Actions, histories, strategies, law of motion, the objective function, and the constraint.
Define a strategy
Maps a history into an action or a distribution across actions. Each strategy and history pair then generate a distribution measure over future histories,
Bellman Equation
optimal value function today is the supremum of the expected optimal value function tomorrow given tomorrow’s history.
Note the emphasis on the optimal value function, not the function given the strategy.
Conserving strategy
optimal value function equals the optimal value function of the next period, under the expectation of the strategy.
Unimprovable strategy
value function given strategy today equals the optimal value function tomorrow given the current strategy is played through.

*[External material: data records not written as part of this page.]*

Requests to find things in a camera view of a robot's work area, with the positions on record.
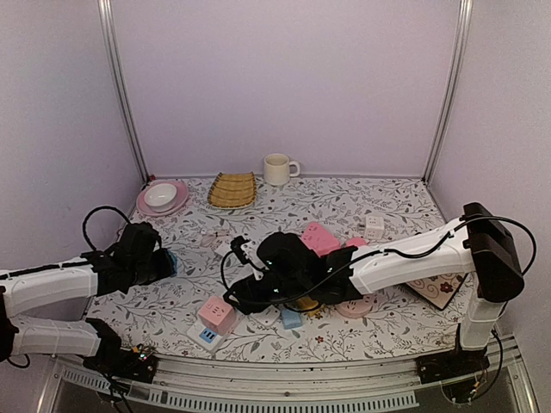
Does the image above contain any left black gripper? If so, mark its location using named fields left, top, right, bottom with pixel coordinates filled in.
left=130, top=247, right=176, bottom=287

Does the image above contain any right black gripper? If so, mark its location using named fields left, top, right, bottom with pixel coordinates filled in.
left=223, top=272, right=309, bottom=314

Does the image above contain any yellow cube adapter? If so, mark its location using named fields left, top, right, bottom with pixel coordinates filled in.
left=292, top=297, right=323, bottom=317

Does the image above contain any cyan cube adapter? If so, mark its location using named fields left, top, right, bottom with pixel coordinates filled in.
left=167, top=250, right=177, bottom=277

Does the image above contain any pink power strip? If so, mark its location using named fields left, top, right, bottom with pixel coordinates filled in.
left=300, top=222, right=341, bottom=256

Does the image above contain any light blue plug adapter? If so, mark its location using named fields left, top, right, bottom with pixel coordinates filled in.
left=281, top=309, right=302, bottom=330

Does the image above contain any small pink plug adapter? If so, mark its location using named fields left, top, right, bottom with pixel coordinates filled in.
left=345, top=237, right=368, bottom=248

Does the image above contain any round pink socket hub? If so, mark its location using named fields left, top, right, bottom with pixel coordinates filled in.
left=335, top=300, right=373, bottom=319

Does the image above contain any pink cube adapter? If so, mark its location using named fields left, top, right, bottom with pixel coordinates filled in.
left=198, top=296, right=237, bottom=335

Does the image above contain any white power strip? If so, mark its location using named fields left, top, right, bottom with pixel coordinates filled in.
left=186, top=311, right=245, bottom=354

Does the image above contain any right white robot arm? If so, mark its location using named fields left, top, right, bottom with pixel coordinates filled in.
left=223, top=202, right=526, bottom=375

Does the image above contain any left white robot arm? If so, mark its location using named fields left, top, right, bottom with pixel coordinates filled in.
left=1, top=223, right=176, bottom=373

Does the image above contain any white bowl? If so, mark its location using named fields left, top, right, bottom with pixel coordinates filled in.
left=144, top=183, right=177, bottom=213

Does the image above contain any pink plate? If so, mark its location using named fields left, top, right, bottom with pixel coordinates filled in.
left=136, top=180, right=189, bottom=217

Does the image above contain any white charger with prongs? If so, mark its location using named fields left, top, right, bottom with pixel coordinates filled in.
left=214, top=243, right=232, bottom=257

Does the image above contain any yellow bamboo tray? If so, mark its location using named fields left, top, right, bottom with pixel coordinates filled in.
left=207, top=172, right=257, bottom=210

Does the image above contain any white floral cube adapter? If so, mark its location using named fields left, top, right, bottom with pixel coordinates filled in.
left=364, top=214, right=385, bottom=240

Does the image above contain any cream ceramic mug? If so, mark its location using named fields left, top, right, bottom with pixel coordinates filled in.
left=263, top=153, right=300, bottom=186

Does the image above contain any floral square tray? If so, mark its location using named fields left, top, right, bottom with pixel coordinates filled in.
left=406, top=274, right=466, bottom=311

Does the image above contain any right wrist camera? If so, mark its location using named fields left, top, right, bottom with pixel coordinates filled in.
left=230, top=236, right=266, bottom=280

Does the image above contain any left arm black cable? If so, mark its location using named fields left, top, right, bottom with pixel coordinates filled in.
left=81, top=206, right=132, bottom=255

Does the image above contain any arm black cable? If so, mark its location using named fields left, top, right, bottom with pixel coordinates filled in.
left=81, top=206, right=132, bottom=255
left=220, top=216, right=538, bottom=315

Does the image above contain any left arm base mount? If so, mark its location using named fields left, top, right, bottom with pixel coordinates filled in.
left=83, top=318, right=158, bottom=384

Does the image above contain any aluminium front rail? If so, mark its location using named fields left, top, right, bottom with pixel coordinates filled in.
left=36, top=329, right=545, bottom=412

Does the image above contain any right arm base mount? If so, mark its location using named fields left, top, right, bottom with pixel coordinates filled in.
left=415, top=347, right=490, bottom=384

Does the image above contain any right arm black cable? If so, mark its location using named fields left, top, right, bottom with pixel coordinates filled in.
left=220, top=216, right=538, bottom=315

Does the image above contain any left aluminium corner post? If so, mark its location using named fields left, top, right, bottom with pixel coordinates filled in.
left=97, top=0, right=150, bottom=184

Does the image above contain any aluminium corner post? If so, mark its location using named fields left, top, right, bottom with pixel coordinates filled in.
left=422, top=0, right=474, bottom=186
left=97, top=0, right=150, bottom=184

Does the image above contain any right aluminium corner post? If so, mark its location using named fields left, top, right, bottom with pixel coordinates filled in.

Conserving vs Unimprovable
A conserving strategy does not prevent the optimal value function from no longer being the optimal value function.
An unimprovable strategy is a strategy that generates a better outcome than all other strategies for the next period, supposing the strategy is played in the next period.
If a strategy is optimal, then it is
both conserving and unimprovable.
In any finite horizon problem,
every conserving and unimprovable strategy is optimal.
Upper convergent
The limit of the upper bar utility function equals u(h) as t goes to infinity.
Upper bar u is given by the supremum of all histories, given that the history before time t is held constant.
Lower convergent
The limit of the lower bar utility function equals u(h) as t goes to infinity.
Lower bar u is given by the infimum of all histories, given that the history before time t is held constant.
When is a conserving strategy optimal
if it is upper convergent.
When is a unimprovable strategy optimal
if it is lower convergent.
Example of conserving strategy
Always waiting and never taking an offer
Example of unimprovable strategy
Kicking the can down the road large M number of times.
Properties of additive rewards (3)
- If all rewards are positive, utility is lower convergent so every unimprovable strategy is optimal.
- If all rewards are negative, utility is upper convergent so every conserving strategy is optimal.
- If functions are uniformly bounded, delta < 1, every unimprovable strategy and conserving strategy is optimal.